TASK BRIEF:
All lines holding the string "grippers" should be copied from the data below.
BEGIN DATA EXCERPT
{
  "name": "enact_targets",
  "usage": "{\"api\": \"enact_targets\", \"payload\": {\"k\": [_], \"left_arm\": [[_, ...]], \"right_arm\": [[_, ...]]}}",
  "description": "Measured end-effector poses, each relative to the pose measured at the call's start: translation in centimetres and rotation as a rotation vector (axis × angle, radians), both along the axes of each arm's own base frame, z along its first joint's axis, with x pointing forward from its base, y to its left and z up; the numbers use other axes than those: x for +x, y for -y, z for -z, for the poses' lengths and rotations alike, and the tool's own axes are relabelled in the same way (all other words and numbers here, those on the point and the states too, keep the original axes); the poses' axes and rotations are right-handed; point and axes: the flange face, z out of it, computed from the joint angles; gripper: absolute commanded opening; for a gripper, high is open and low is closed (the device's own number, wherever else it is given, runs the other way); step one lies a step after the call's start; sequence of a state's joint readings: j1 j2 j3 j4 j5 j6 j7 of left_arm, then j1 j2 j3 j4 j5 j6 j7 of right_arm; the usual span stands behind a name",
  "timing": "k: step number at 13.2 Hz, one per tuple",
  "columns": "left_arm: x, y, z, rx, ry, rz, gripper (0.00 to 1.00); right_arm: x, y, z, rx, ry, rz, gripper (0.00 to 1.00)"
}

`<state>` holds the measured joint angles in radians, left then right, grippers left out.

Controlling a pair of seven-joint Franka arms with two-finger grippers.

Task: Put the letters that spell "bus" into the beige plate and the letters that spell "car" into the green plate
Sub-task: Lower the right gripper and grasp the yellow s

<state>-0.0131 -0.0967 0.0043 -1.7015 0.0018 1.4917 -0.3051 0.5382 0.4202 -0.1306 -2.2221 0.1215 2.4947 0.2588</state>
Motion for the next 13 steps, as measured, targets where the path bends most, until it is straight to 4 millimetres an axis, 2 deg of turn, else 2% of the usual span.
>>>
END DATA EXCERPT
TASK ANSWER:
`<state>` holds the measured joint angles in radians, left then right, grippers left out.
Controlling a pair of seven-joint Franka arms with two-finger grippers.

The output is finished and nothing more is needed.